Line by line, copy out the data that follows.

────────────────────

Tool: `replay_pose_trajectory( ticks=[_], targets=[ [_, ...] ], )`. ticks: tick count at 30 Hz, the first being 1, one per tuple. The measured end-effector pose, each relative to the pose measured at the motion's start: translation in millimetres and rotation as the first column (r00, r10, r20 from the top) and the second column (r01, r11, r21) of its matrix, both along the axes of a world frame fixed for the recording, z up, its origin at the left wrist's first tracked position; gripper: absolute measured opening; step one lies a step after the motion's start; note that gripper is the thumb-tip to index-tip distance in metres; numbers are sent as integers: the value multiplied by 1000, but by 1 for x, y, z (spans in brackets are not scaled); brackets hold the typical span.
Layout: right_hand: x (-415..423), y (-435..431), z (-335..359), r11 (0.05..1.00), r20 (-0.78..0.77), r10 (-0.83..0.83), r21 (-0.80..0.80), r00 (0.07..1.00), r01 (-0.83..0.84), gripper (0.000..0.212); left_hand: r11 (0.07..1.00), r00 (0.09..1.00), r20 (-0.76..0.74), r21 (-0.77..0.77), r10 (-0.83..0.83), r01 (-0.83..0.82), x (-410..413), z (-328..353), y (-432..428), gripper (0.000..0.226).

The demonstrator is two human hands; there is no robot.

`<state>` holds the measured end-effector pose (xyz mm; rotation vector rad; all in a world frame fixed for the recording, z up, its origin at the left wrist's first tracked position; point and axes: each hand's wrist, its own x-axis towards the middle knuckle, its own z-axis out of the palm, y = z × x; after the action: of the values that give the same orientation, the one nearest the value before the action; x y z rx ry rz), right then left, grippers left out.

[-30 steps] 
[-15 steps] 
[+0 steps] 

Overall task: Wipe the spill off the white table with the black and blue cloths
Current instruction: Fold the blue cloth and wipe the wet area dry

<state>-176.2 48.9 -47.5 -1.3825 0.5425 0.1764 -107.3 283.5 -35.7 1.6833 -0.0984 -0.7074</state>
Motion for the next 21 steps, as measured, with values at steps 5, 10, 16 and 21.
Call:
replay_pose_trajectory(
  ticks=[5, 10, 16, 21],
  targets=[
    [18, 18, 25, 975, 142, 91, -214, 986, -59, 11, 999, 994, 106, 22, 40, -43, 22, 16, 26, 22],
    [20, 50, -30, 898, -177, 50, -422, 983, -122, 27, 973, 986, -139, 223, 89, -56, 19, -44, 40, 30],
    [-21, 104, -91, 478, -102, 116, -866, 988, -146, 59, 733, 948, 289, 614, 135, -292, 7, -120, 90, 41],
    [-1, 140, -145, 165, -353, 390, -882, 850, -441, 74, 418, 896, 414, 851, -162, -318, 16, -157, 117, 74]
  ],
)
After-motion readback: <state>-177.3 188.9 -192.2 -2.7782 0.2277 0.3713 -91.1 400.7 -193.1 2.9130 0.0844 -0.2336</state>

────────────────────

▶ _RESULT FOR THIS EXERCISE_
Tool: `replay_pose_trajectory( ticks=[_], targets=[ [_, ...] ], )`. ticks: tick count at 30 Hz, the first being 1, one per tuple. The measured end-effector pose, each relative to the pose measured at the motion's start: translation in millimetres and rotation as the first column (r00, r10, r20 from the top) and the second column (r01, r11, r21) of its matrix, both along the axes of a world frame fixed for the recording, z up, its origin at the left wrist's first tracked position; gripper: absolute measured opening; step one lies a step after the motion's start; note that gripper is the thumb-tip to index-tip distance in metres; numbers are sent as integers: the value multiplied by 1000, but by 1 for x, y, z (spans in brackets are not scaled); brackets hold the typical span.
Layout: right_hand: x (-415..423), y (-435..431), z (-335..359), r11 (0.05..1.00), r20 (-0.78..0.77), r10 (-0.83..0.83), r21 (-0.80..0.80), r00 (0.07..1.00), r01 (-0.83..0.84), gripper (0.000..0.212); left_hand: r11 (0.07..1.00), r00 (0.09..1.00), r20 (-0.76..0.74), r21 (-0.77..0.77), r10 (-0.83..0.83), r01 (-0.83..0.82), x (-410..413), z (-328..353), y (-432..428), gripper (0.000..0.226).

The demonstrator is two human hands; there is no robot.

`<state>` holds the measured end-effector pose (xyz mm; rotation vector rad; all in a world frame fixed for the recording, z up, its origin at the left wrist's first tracked position; point and axes: each hand's wrist, its own x-axis towards the middle knuckle, its own z-axis out of the palm, y = z × x; after the action: of the values that give the same orientation, the one nearest the value before the action; x y z rx ry rz), right then left, grippers left out.

[-30 steps] 
[-15 steps] 
[+0 steps] 

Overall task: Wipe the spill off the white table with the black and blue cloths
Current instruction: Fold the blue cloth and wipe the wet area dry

<state>-176.2 48.9 -47.5 -1.3825 0.5425 0.1764 -107.3 283.5 -35.7 1.6833 -0.0984 -0.7074</state>
Motion for the next 21 steps, as measured, with values at steps 5, 10, 16 and 21.
Call:
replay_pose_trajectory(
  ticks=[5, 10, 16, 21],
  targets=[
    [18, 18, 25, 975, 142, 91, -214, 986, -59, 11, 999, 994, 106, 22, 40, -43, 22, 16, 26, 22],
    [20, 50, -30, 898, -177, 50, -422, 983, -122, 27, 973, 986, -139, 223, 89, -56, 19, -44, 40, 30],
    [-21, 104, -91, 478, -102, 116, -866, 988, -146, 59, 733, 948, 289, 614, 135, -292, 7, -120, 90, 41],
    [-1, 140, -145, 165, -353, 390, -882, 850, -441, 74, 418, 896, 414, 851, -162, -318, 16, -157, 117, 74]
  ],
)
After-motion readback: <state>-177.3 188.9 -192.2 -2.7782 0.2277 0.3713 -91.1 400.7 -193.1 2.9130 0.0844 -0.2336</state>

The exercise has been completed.